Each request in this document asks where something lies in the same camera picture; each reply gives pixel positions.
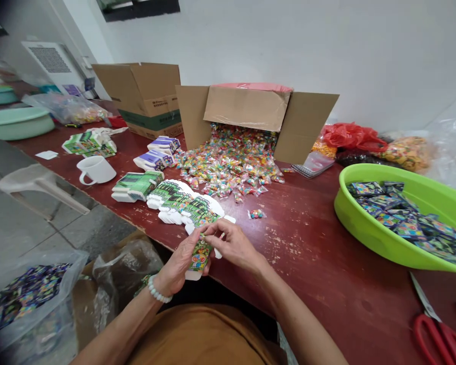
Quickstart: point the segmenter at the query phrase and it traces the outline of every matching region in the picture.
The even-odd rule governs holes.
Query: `person's right hand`
[[[225,234],[226,240],[215,236],[218,231]],[[201,227],[201,233],[205,234],[204,240],[218,249],[225,259],[245,270],[255,273],[266,262],[263,255],[257,252],[245,236],[240,226],[230,221],[218,219],[214,223]]]

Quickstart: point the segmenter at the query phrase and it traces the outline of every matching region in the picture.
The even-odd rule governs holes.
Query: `green plastic basin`
[[[26,107],[0,110],[0,139],[17,140],[35,137],[54,129],[46,109]]]
[[[404,194],[413,200],[421,213],[434,213],[456,228],[456,190],[414,172],[395,167],[357,164],[339,175],[339,191],[334,210],[343,226],[361,243],[380,256],[415,269],[456,272],[456,265],[418,248],[384,227],[370,216],[351,196],[349,183],[362,181],[403,181]]]

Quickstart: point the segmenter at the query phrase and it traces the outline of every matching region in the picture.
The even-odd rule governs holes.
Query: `scissor blade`
[[[431,306],[431,303],[429,303],[429,300],[427,299],[426,295],[424,294],[424,291],[422,290],[421,286],[419,285],[417,279],[415,278],[414,274],[412,274],[410,271],[410,278],[412,279],[412,282],[414,283],[415,291],[417,291],[417,295],[419,296],[419,299],[422,302],[422,305],[424,306],[424,309],[426,310],[426,313],[429,317],[435,319],[438,322],[441,322],[441,318],[438,317],[436,312],[434,312],[434,309]]]

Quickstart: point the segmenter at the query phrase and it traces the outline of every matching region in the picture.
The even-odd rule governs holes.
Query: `table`
[[[88,127],[103,127],[103,123]],[[158,211],[141,201],[120,203],[111,197],[117,178],[101,185],[79,182],[76,164],[62,143],[76,129],[57,127],[35,138],[10,142],[91,198],[130,222],[147,236],[174,250],[187,236],[183,226],[164,224]],[[129,131],[112,136],[118,147],[108,158],[118,173],[141,172],[132,159],[145,153],[149,140]],[[185,150],[183,135],[179,137]],[[44,160],[35,154],[52,150],[59,156]],[[278,163],[280,167],[287,164]],[[339,187],[339,165],[308,180],[286,173],[285,184],[273,183],[259,198],[242,205],[232,196],[220,201],[225,213],[237,219],[253,245],[293,288],[334,338],[349,363],[424,364],[411,331],[422,308],[406,267],[394,264],[354,239],[337,219],[333,201]],[[166,178],[180,179],[168,168]],[[262,209],[267,218],[249,220],[247,210]],[[438,315],[456,331],[456,274],[414,270]],[[256,307],[271,314],[255,281],[226,260],[216,261],[210,275]]]

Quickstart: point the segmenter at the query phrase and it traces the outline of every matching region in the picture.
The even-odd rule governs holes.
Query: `gray floor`
[[[36,161],[0,141],[0,179],[33,163]],[[45,250],[82,249],[94,258],[135,231],[132,225],[83,192],[63,180],[62,184],[74,191],[73,197],[89,207],[90,213],[81,215],[48,194],[24,193],[33,204],[54,215],[47,222],[0,191],[0,262]]]

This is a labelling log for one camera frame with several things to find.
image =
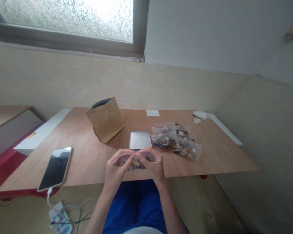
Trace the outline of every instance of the white wall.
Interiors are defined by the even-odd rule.
[[[293,41],[278,51],[260,73],[270,79],[293,85]]]
[[[250,233],[293,233],[293,86],[253,78],[216,113],[261,168],[215,175]]]
[[[154,0],[146,62],[258,74],[292,26],[293,0]]]
[[[123,109],[215,112],[251,79],[220,71],[0,47],[0,105],[62,108],[116,97]]]

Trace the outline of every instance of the brown paper bag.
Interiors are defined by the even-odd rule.
[[[125,127],[115,97],[97,102],[86,114],[95,135],[103,143],[109,142]]]

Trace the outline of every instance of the blue pants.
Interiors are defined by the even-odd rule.
[[[140,226],[167,234],[160,195],[153,180],[121,183],[108,212],[103,234],[123,234]]]

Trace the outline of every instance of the hand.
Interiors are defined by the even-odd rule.
[[[130,153],[131,156],[127,160],[127,162],[121,167],[115,166],[112,164],[112,161],[120,155]],[[104,178],[104,186],[103,192],[107,193],[107,195],[115,196],[126,171],[129,169],[135,158],[135,152],[129,149],[119,149],[106,163],[105,168],[105,178]]]
[[[141,152],[144,151],[151,151],[153,154],[157,155],[161,161],[159,162],[149,162],[148,160],[143,157]],[[164,183],[166,181],[166,177],[164,174],[164,164],[163,164],[163,157],[162,154],[155,151],[152,147],[147,147],[145,149],[141,149],[137,152],[137,156],[140,160],[140,162],[146,167],[146,169],[150,172],[152,179],[154,180],[154,183],[156,186],[159,186],[161,183]]]

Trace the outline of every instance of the table top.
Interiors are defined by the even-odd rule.
[[[160,117],[147,117],[145,110],[120,110],[125,127],[107,144],[99,142],[86,116],[89,108],[74,107],[49,136],[27,157],[0,187],[0,191],[36,189],[43,177],[52,152],[73,147],[66,180],[62,186],[104,182],[105,165],[119,149],[129,148],[131,131],[148,130],[154,123],[182,121],[191,126],[202,145],[199,162],[195,163],[171,150],[164,150],[166,177],[208,175],[255,171],[259,167],[211,119],[193,123],[192,111],[160,110]],[[147,170],[126,172],[124,181],[150,179]]]
[[[30,108],[31,106],[0,106],[0,127]]]

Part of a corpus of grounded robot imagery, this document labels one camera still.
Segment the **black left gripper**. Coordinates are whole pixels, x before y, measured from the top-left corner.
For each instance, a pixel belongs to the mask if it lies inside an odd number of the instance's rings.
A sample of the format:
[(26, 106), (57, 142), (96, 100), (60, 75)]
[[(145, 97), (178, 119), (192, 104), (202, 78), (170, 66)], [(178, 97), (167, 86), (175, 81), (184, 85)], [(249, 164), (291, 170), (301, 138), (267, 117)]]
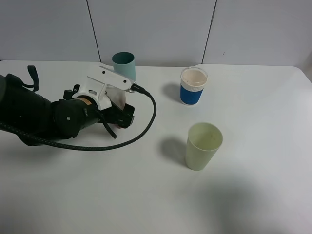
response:
[(112, 106), (107, 109), (106, 121), (104, 114), (100, 112), (96, 103), (89, 96), (73, 97), (79, 88), (80, 85), (76, 84), (72, 90), (64, 91), (62, 99), (51, 103), (54, 139), (75, 138), (80, 130), (95, 123), (102, 123), (112, 137), (115, 136), (115, 133), (108, 123), (124, 129), (131, 126), (135, 111), (133, 106), (126, 103), (124, 108), (120, 109), (112, 103)]

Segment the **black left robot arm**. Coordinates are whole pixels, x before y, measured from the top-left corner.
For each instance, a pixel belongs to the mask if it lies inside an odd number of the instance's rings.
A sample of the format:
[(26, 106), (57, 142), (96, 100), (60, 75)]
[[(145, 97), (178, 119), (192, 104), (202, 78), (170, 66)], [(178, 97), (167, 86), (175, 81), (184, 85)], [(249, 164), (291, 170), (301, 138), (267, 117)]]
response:
[(118, 107), (107, 95), (106, 85), (100, 91), (76, 84), (65, 90), (63, 98), (51, 102), (37, 94), (39, 77), (36, 67), (29, 65), (32, 85), (7, 74), (0, 77), (0, 121), (32, 136), (60, 141), (75, 138), (80, 130), (101, 123), (116, 138), (110, 124), (128, 128), (134, 119), (134, 107)]

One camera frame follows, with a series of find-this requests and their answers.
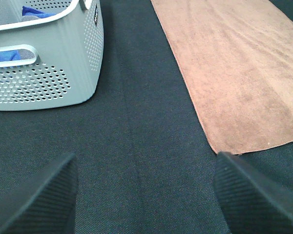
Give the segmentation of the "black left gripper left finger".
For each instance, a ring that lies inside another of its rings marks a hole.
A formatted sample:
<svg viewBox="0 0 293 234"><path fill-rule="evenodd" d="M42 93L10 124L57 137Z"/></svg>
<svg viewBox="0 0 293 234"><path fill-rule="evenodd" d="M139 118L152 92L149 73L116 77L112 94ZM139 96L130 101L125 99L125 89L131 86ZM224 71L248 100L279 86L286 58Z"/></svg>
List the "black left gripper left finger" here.
<svg viewBox="0 0 293 234"><path fill-rule="evenodd" d="M73 234L77 192L77 159L66 153L0 197L0 234Z"/></svg>

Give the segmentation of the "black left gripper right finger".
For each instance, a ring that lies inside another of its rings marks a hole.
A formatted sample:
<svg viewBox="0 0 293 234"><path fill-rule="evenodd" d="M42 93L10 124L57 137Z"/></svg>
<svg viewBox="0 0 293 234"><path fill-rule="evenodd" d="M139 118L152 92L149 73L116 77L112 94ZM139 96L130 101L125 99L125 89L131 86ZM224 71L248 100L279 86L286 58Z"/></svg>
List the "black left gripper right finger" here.
<svg viewBox="0 0 293 234"><path fill-rule="evenodd" d="M214 191L231 234L293 234L293 191L220 152Z"/></svg>

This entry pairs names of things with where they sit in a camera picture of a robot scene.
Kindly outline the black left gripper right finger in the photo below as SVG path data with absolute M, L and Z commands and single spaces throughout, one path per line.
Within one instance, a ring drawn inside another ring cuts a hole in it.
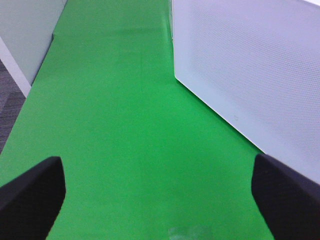
M 267 154 L 257 154 L 251 194 L 276 240 L 320 238 L 320 186 Z

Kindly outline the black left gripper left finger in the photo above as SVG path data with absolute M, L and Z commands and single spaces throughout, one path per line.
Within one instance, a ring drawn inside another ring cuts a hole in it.
M 51 156 L 0 188 L 0 238 L 44 240 L 66 196 L 62 159 Z

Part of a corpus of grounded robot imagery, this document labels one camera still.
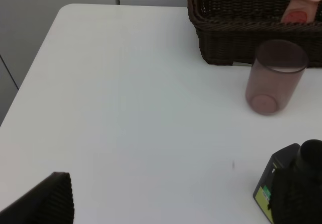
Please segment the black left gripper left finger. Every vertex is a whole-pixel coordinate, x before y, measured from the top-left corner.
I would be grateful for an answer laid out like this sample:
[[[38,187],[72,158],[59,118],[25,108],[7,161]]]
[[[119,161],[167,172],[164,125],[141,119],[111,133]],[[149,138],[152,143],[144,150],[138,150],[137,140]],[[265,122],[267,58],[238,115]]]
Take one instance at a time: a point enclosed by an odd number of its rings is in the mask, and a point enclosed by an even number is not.
[[[73,223],[70,174],[53,172],[1,211],[1,223]]]

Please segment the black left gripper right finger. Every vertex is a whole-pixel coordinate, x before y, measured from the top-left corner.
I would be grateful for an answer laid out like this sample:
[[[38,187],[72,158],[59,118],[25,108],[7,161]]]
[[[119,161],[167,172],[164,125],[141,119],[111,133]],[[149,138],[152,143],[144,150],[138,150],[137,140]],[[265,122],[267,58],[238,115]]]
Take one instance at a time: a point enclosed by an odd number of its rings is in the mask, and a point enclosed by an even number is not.
[[[268,208],[273,223],[321,223],[321,185],[291,169],[277,169]]]

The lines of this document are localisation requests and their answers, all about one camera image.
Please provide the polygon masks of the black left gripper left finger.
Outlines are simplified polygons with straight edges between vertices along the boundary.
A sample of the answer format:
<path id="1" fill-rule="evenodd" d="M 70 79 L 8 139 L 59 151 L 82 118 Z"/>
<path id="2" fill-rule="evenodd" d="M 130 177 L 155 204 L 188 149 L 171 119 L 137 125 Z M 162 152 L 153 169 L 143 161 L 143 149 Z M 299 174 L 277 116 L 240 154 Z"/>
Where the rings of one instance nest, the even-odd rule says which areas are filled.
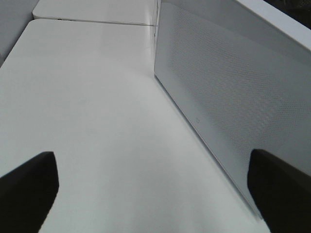
<path id="1" fill-rule="evenodd" d="M 0 231 L 37 233 L 59 190 L 56 158 L 42 152 L 0 179 Z"/>

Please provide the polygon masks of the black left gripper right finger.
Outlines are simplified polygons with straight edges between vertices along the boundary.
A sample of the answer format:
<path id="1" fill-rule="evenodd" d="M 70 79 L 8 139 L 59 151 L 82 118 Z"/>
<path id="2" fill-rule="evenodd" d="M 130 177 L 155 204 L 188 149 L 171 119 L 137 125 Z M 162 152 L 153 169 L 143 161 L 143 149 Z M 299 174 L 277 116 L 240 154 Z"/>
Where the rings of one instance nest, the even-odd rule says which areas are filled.
<path id="1" fill-rule="evenodd" d="M 272 233 L 311 231 L 311 178 L 271 153 L 251 151 L 247 187 Z"/>

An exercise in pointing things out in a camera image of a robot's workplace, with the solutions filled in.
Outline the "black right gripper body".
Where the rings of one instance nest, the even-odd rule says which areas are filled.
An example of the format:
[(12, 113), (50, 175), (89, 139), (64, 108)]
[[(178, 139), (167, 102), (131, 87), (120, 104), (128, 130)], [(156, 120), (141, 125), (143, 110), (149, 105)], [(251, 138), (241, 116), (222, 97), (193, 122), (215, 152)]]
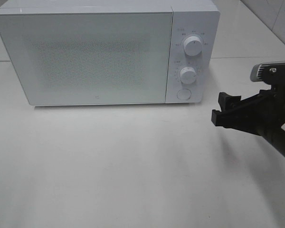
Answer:
[(235, 101), (235, 129), (264, 138), (285, 138), (285, 85)]

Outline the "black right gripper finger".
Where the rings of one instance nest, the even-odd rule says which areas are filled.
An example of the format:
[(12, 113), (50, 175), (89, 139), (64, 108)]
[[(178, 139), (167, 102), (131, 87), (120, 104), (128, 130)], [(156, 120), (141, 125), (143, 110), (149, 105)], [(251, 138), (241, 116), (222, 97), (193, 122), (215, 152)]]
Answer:
[(218, 95), (218, 104), (222, 112), (234, 108), (240, 101), (241, 96), (232, 96), (225, 92), (220, 92)]
[(212, 110), (211, 121), (215, 126), (224, 128), (234, 128), (237, 124), (233, 116), (218, 110)]

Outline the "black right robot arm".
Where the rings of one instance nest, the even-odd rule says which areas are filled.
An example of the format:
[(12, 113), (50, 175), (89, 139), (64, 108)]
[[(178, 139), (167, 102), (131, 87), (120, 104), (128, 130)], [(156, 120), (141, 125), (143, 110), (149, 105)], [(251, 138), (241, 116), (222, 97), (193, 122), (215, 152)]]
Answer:
[(285, 86), (246, 99), (220, 92), (218, 103), (221, 110), (211, 115), (215, 126), (261, 136), (285, 157)]

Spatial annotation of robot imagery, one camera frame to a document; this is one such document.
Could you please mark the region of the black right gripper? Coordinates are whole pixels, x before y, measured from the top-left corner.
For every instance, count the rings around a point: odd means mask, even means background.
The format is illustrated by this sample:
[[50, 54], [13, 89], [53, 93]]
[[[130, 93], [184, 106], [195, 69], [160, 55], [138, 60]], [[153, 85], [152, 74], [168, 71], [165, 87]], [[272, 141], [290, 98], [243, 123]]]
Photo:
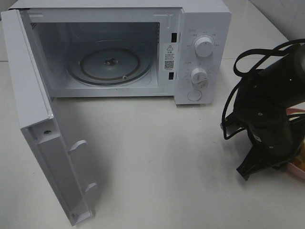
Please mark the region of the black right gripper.
[[236, 169], [247, 181], [264, 169], [283, 169], [291, 162], [305, 139], [305, 114], [289, 114], [282, 123], [251, 131], [252, 148]]

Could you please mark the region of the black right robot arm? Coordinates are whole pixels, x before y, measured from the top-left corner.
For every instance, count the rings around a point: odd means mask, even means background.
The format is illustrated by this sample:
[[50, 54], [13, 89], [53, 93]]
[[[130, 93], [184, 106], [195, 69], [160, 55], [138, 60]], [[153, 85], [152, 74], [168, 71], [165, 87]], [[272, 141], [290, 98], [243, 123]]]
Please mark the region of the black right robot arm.
[[238, 167], [248, 179], [264, 169], [280, 169], [293, 160], [305, 139], [305, 115], [288, 114], [288, 108], [305, 101], [305, 41], [285, 42], [274, 49], [252, 49], [241, 58], [258, 54], [265, 61], [278, 60], [264, 69], [259, 64], [249, 71], [234, 73], [241, 78], [229, 100], [233, 111], [223, 112], [222, 129], [225, 139], [246, 130], [252, 148]]

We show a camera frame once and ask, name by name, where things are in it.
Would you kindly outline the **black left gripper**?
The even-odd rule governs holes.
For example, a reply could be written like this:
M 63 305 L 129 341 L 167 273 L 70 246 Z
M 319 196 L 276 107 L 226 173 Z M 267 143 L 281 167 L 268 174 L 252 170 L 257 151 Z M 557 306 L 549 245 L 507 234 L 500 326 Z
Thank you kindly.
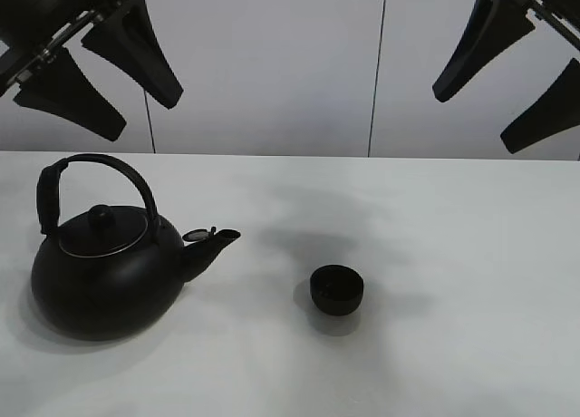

- - -

Task directions
The word "find" occurs on certain lines of the material; count those lines and respond with the number only.

Task response
2